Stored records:
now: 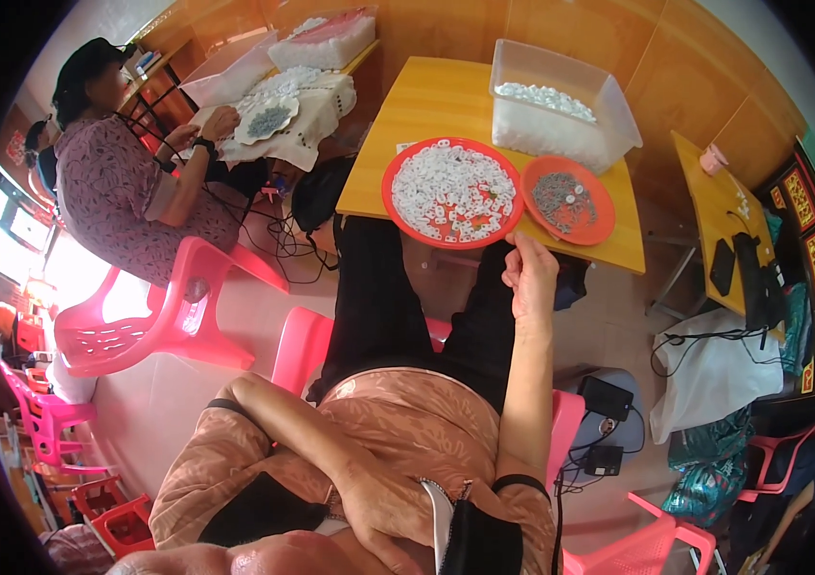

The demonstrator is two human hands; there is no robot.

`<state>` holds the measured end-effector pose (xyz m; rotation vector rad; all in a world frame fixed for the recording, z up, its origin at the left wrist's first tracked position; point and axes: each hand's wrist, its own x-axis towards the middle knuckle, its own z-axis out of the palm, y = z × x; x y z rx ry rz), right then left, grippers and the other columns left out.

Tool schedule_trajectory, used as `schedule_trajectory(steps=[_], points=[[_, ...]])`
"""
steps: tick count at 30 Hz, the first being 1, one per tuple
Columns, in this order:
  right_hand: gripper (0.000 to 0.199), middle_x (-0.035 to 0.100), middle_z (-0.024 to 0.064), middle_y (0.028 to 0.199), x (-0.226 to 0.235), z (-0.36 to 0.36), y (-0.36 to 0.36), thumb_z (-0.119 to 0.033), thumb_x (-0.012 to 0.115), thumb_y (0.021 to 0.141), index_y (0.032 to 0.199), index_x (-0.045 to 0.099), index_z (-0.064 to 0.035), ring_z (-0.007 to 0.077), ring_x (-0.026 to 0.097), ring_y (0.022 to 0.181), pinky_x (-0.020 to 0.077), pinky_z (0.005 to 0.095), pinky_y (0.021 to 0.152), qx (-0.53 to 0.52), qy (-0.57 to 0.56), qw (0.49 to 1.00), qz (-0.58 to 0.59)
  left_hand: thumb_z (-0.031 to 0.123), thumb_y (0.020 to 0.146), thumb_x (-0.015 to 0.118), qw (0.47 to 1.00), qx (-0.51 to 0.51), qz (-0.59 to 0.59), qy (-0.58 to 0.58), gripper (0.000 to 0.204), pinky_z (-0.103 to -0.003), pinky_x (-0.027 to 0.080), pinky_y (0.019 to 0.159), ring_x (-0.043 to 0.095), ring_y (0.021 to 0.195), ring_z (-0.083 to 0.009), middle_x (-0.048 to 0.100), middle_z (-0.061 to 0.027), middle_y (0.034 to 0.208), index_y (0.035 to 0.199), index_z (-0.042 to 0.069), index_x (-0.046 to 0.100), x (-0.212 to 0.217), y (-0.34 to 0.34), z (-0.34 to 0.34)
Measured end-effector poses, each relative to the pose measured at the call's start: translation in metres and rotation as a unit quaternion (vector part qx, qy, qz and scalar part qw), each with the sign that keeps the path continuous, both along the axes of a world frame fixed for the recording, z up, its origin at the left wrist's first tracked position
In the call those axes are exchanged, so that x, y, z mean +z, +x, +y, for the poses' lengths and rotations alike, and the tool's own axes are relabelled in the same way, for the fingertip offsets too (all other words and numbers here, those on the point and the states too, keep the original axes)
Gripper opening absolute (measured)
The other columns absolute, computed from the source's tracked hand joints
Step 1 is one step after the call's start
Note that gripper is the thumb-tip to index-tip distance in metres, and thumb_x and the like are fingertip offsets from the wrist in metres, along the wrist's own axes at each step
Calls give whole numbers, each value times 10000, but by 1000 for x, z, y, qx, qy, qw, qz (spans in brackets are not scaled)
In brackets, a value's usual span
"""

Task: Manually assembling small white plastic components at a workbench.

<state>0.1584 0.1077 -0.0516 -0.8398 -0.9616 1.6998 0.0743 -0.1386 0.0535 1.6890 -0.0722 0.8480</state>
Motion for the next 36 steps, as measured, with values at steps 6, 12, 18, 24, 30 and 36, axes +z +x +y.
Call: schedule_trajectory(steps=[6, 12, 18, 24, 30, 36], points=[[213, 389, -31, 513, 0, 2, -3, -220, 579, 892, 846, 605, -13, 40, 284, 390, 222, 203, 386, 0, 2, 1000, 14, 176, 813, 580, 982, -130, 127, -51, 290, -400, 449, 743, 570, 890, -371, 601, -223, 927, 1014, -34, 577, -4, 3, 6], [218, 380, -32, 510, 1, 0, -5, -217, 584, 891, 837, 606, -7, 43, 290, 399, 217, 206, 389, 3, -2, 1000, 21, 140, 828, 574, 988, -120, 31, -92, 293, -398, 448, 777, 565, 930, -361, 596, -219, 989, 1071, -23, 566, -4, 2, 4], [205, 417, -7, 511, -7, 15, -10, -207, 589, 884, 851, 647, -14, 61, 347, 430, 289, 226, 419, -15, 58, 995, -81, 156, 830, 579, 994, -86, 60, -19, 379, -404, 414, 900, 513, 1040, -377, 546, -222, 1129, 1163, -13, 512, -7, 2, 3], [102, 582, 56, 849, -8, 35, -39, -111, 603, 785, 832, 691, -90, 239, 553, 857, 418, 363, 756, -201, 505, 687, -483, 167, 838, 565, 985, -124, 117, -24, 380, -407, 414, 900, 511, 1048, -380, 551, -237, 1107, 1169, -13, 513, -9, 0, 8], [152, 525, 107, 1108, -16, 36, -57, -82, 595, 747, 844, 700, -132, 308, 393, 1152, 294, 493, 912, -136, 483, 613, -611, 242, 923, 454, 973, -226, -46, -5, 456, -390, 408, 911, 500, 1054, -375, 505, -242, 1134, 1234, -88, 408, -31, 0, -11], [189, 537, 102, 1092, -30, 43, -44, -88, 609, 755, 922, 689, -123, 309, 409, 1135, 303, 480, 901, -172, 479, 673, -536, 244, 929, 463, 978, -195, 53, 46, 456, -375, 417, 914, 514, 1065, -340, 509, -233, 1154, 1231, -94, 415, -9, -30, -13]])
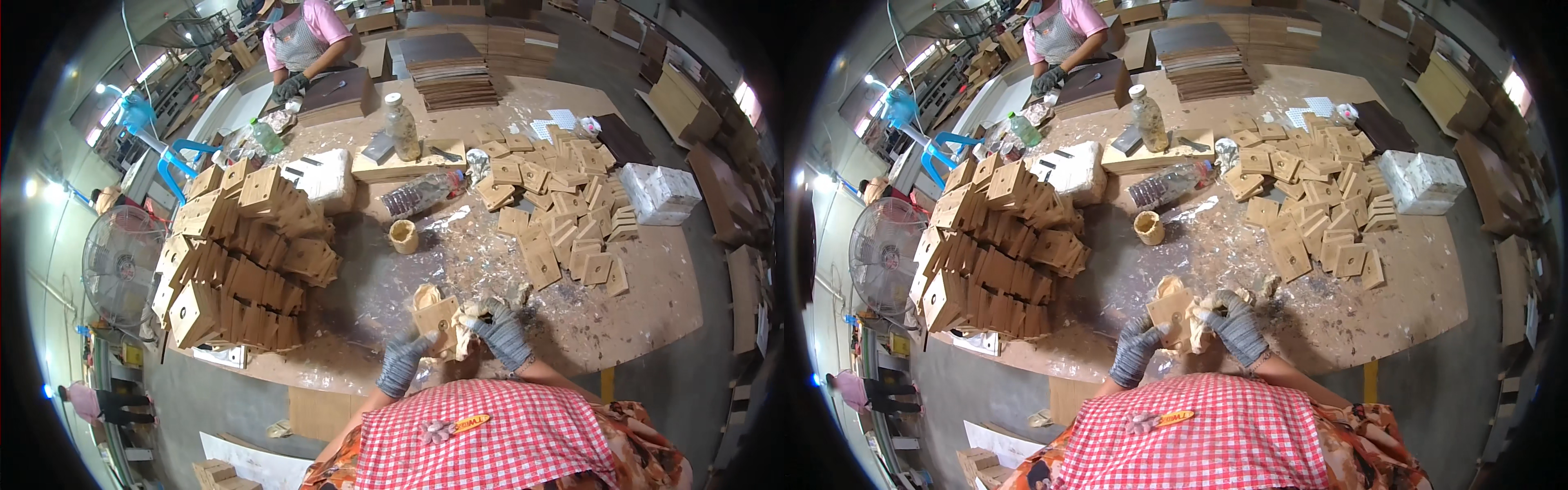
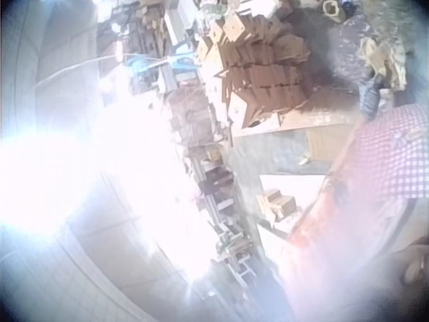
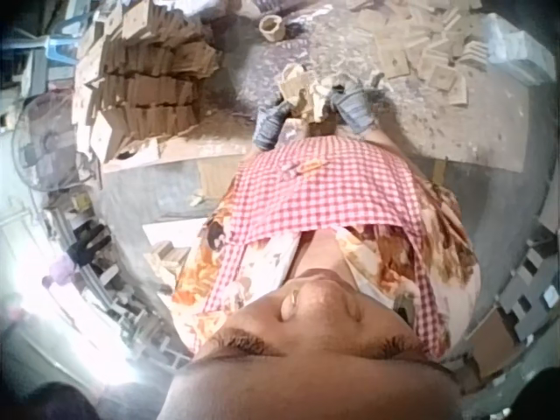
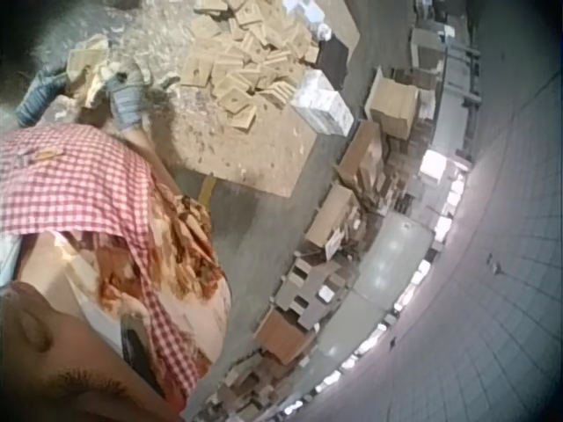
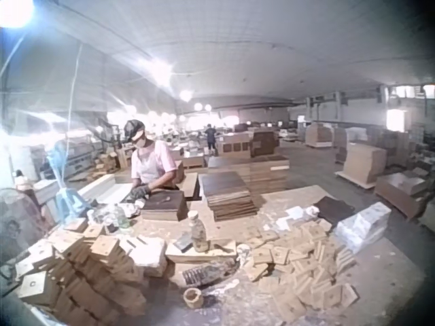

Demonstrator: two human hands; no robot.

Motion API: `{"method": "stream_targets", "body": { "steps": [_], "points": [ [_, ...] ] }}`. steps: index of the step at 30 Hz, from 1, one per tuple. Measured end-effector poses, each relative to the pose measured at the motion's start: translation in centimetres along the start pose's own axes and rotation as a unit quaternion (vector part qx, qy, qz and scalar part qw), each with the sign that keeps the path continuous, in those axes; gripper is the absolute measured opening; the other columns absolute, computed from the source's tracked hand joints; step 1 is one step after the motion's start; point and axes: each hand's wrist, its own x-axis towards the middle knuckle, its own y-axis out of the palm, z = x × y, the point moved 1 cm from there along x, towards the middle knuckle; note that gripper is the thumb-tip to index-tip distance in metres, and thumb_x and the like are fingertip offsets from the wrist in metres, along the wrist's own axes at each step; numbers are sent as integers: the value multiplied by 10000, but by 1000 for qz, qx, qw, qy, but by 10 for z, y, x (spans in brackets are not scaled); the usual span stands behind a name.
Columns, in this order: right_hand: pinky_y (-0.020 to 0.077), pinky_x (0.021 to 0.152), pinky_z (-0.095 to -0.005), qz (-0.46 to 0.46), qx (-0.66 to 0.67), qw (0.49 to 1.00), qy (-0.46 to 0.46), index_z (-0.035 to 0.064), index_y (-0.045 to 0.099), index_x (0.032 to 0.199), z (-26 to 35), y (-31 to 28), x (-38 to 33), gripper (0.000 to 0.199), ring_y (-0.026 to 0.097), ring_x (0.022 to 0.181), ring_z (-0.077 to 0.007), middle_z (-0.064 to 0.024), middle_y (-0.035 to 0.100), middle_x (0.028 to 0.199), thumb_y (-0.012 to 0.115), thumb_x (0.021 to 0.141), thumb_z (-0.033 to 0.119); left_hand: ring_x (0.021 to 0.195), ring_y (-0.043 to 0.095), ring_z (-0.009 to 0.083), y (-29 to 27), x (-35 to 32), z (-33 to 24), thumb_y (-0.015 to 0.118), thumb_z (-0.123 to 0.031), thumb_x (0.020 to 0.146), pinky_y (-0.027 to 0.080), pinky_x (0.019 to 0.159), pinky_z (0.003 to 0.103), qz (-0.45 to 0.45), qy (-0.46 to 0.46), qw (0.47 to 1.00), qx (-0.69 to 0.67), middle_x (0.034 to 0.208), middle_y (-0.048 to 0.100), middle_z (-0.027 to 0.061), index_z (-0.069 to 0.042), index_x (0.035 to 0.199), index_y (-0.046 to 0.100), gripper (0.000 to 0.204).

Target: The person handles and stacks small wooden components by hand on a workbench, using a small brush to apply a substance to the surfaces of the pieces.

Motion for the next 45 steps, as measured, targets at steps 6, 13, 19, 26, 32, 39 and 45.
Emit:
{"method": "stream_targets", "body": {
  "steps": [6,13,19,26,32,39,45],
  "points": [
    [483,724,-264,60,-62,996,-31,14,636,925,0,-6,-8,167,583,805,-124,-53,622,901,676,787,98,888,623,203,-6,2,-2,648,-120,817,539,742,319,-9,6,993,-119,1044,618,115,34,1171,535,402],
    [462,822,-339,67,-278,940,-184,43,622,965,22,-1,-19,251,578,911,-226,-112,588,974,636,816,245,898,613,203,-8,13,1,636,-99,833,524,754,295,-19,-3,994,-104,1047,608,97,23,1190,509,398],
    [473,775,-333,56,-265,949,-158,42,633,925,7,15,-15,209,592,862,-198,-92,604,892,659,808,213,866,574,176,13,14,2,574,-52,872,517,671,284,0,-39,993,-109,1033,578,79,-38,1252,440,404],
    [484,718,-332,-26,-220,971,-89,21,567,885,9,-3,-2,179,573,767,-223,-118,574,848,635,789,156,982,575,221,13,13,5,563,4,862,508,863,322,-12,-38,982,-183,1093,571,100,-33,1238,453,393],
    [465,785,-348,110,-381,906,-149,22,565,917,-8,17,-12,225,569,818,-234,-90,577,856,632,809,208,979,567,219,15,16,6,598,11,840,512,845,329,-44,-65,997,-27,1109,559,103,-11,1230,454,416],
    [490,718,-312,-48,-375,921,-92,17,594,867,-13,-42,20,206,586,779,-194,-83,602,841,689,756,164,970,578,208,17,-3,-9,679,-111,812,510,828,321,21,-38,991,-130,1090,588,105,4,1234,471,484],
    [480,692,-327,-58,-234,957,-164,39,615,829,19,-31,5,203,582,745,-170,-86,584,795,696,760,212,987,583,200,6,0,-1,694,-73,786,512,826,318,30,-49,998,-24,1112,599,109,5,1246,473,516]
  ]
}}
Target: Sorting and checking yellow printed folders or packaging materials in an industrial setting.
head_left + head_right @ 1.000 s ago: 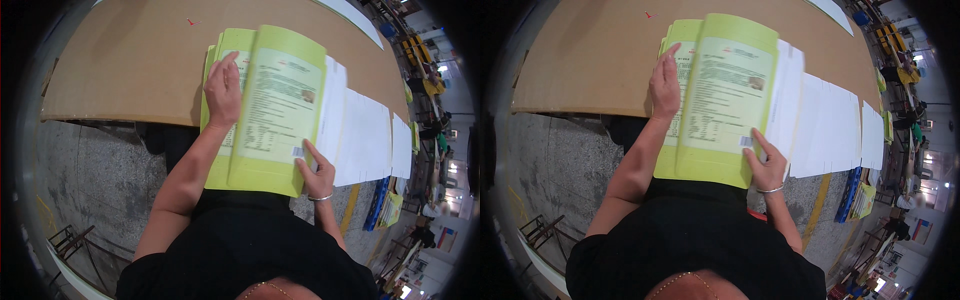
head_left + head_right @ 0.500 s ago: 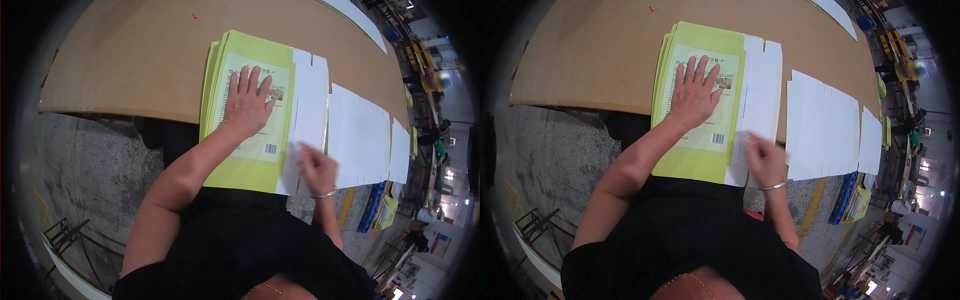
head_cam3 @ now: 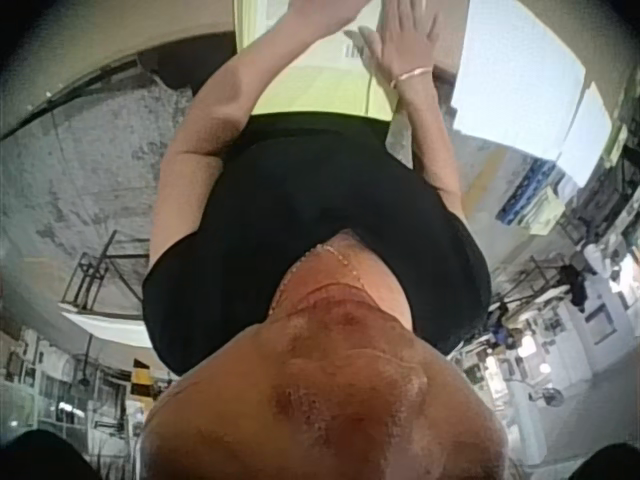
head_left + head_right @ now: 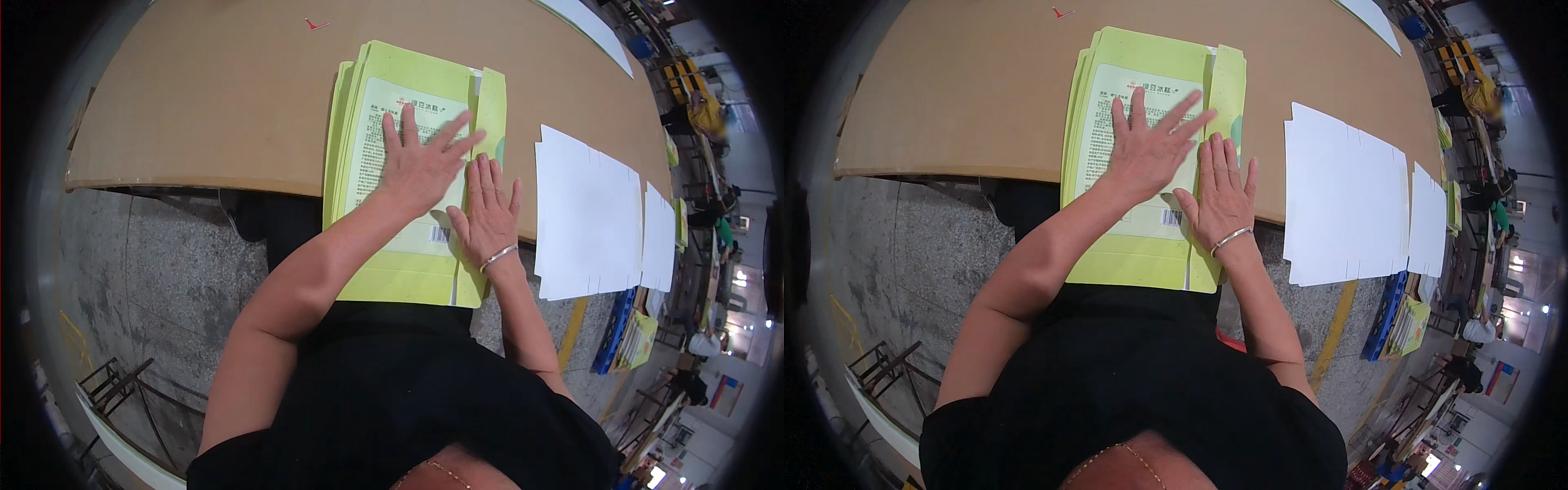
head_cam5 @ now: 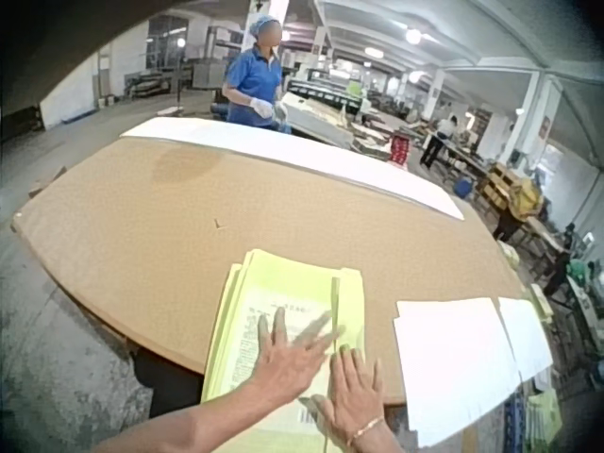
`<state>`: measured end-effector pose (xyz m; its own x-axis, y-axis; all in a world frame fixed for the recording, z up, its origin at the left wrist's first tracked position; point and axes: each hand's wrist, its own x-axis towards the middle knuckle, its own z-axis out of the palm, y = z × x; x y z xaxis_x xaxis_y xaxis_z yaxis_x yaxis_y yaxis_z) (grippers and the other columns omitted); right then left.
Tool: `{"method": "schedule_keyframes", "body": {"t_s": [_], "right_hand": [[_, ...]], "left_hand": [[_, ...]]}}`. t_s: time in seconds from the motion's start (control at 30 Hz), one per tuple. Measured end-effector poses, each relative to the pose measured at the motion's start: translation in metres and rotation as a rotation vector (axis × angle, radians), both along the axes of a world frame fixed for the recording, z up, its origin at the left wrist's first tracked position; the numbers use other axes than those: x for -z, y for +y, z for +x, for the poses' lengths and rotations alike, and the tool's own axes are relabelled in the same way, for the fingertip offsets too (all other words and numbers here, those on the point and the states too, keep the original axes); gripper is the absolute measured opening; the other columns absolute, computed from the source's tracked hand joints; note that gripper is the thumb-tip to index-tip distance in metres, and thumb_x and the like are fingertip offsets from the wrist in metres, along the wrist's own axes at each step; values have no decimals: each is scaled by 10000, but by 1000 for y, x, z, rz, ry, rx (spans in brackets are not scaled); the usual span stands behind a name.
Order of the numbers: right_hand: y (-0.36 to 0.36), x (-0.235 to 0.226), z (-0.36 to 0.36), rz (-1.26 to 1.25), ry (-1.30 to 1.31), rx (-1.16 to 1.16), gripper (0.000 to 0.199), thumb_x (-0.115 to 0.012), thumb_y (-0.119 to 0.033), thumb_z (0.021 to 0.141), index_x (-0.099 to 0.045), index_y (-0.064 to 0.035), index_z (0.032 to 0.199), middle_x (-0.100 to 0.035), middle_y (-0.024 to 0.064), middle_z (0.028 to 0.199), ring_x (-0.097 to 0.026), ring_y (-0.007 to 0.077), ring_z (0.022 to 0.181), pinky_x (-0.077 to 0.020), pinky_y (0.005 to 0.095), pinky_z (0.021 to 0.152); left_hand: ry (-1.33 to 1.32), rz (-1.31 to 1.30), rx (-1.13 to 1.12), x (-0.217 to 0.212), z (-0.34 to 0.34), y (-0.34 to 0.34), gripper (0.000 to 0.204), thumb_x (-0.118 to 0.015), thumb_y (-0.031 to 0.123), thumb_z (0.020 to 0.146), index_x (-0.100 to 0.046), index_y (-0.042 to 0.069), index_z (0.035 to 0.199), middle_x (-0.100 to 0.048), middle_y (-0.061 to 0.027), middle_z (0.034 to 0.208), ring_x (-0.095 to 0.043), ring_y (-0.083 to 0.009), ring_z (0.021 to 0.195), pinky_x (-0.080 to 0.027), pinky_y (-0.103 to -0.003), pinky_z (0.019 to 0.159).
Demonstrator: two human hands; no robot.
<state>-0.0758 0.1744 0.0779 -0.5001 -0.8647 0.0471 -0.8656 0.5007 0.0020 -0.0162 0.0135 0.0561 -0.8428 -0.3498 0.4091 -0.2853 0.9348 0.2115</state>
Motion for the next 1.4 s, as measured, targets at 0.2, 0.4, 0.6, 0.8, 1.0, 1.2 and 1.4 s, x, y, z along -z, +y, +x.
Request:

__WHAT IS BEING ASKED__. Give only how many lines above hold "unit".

__RESULT OF THIS EXERCISE__. 2